I've EP'ed for 10 months too! so I know what you've gone thru, and I wouldn't want to quit now either.
Ok, that dr obviously knows nothing about bf'ing if he said she's gotten all the benefits by 10 months. the benefits NEVER end, not even after 5 years.

On the one hand, they're saying there's too much calcium in your breastmilk, but on the other hand, they're saying it won't matter if you go off the calcium supplements because it has no effect? that makes no sense. I think they're anti-breastfeeding and just want you to formula feed because that's what they're familiar with and they can control the situation more easily.

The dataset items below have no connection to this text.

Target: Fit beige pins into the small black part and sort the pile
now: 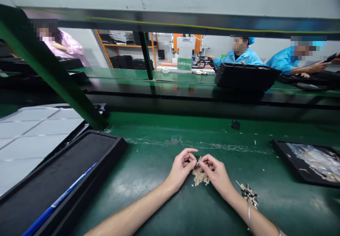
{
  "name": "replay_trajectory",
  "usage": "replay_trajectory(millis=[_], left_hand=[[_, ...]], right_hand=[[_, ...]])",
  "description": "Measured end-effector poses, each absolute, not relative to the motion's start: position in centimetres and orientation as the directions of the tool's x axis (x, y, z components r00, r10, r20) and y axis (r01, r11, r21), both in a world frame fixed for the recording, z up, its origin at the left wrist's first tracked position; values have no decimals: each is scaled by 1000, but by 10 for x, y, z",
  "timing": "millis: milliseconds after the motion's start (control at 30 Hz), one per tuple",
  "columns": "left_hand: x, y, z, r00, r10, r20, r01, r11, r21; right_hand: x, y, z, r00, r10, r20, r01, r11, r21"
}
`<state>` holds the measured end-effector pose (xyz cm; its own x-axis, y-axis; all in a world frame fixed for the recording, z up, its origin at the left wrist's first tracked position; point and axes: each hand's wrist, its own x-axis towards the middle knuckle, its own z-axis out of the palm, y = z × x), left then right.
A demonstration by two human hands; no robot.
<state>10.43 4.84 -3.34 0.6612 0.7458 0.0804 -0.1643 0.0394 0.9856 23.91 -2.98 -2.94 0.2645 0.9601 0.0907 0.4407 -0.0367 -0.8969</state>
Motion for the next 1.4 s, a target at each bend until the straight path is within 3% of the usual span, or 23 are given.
replay_trajectory(millis=[200,400,667,900,967,1033,1400], left_hand=[[102,49,-34,574,810,120,-120,-62,991],[103,44,-28,659,738,144,-3,-189,982],[103,46,-31,696,714,71,-10,-90,996],[104,48,-33,673,736,66,-93,-5,996],[104,49,-33,674,736,67,-102,3,995],[104,49,-33,673,737,68,-102,1,995],[105,47,-34,667,745,36,-22,-28,999]], right_hand=[[241,-31,-27,289,949,124,431,-13,-902],[238,-30,-23,264,951,160,513,2,-858],[242,-30,-14,307,939,152,654,-92,-751],[288,-40,39,169,986,10,863,-143,-484],[302,-47,50,142,982,-126,945,-172,-278],[310,-53,55,133,962,-239,971,-175,-164],[302,-51,56,158,928,-336,985,-172,-10]])
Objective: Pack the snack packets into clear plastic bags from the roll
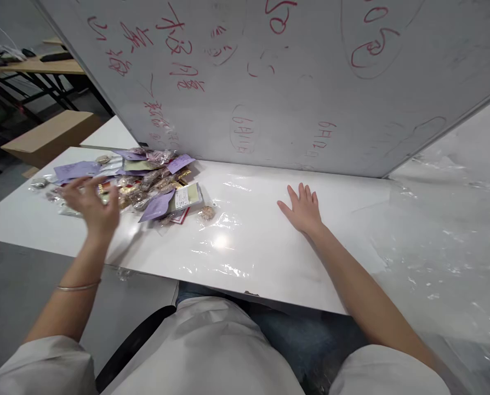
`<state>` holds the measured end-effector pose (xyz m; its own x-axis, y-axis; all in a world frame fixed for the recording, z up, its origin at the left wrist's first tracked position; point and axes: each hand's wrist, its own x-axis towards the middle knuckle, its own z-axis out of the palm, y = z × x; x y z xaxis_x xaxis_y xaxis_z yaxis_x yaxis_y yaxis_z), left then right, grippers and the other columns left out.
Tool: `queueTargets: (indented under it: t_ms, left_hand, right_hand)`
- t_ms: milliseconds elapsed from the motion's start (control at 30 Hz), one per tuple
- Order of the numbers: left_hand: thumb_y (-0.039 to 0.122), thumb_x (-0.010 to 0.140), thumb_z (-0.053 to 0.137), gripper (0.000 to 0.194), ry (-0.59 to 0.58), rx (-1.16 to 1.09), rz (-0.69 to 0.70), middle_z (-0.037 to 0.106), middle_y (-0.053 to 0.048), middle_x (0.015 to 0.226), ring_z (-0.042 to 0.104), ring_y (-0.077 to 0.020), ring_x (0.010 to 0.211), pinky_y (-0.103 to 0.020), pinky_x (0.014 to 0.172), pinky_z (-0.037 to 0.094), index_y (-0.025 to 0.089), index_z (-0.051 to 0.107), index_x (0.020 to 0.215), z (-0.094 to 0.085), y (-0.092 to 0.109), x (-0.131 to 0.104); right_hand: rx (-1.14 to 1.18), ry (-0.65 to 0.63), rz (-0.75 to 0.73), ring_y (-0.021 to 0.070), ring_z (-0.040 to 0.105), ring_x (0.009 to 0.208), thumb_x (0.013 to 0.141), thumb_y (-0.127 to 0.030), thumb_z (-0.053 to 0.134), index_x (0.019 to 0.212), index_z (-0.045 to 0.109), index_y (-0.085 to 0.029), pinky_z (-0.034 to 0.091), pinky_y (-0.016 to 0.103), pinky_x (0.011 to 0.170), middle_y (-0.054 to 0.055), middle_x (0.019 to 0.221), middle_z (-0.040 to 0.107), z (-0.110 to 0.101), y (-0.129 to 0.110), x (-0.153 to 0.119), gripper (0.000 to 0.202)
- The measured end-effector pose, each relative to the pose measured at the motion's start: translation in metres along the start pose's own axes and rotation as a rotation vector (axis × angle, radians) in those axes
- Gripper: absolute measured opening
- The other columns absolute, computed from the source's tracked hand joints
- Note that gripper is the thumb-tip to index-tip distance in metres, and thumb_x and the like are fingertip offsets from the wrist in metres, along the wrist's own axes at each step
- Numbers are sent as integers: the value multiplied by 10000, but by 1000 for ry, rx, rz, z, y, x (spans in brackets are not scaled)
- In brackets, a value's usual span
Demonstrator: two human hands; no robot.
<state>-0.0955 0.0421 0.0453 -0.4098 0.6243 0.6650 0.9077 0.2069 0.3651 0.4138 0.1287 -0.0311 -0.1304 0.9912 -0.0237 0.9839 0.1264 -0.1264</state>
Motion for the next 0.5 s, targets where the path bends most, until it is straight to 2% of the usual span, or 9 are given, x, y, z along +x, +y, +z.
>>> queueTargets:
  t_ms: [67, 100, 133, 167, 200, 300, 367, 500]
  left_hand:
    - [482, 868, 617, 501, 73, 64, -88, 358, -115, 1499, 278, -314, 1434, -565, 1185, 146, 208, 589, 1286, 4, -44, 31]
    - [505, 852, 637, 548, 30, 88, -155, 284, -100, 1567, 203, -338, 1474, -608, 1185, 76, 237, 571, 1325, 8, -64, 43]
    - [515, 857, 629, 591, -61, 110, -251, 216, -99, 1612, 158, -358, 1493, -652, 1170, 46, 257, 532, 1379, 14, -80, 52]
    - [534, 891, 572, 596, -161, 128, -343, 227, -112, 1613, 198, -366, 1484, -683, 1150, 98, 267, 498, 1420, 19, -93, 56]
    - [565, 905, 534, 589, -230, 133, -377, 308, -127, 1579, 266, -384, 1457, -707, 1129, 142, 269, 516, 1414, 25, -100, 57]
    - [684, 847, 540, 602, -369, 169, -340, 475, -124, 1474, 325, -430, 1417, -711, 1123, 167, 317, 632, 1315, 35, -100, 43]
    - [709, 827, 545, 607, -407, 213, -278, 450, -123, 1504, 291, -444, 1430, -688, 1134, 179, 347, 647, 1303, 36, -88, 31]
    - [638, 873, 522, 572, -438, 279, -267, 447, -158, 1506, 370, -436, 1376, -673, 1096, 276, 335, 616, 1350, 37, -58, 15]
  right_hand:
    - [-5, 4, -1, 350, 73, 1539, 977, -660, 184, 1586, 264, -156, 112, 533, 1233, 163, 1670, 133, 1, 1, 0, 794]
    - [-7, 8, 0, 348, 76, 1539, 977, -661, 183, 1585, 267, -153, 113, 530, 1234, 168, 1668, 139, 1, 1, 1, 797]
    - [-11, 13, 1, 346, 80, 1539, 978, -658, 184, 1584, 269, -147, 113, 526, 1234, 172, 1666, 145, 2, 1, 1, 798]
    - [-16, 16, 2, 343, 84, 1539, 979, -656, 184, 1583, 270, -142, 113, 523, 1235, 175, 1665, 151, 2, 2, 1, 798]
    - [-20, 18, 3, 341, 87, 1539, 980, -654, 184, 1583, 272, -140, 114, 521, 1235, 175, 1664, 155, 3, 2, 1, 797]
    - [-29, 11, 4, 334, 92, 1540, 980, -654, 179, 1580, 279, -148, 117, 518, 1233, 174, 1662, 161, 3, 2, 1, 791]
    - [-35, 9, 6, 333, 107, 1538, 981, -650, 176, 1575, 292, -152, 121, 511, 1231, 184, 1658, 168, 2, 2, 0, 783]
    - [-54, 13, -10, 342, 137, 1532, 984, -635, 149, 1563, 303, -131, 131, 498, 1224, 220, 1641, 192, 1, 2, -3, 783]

I'd stop the calcium supplements immediately. My dd has some endocrine issues, and I'm not familiar with this specific problem, but just by reading what I found online for a few minutes, it seems unlikely this is caused simply by diet. There are lots of babies who get breastmilk from a mom who takes vitamins and also get formula, and don't have this problem. I think it's time to find a much better endocrinologist.


----------



## Carma (Feb 10, 2006)

Quote:

I took my daughter to her endocrinologist today, because she has hypocalcaemia from putting formula in my breast milk, and taking a prenatal vitamin,which just overloaded her system.
Hi Apryle,

I am confused, did you mix only formula powder in your breastmilk, or formula together with water in your BM? In the first case it could be that she is getting too concentrated (also with calcium) milk. In the second case I don't understand how it could happen. About the prenatals, I think it is recommended for the a BF mom to take them, for the Mom. Because the baby will get what it needs and can make the Mom deficient.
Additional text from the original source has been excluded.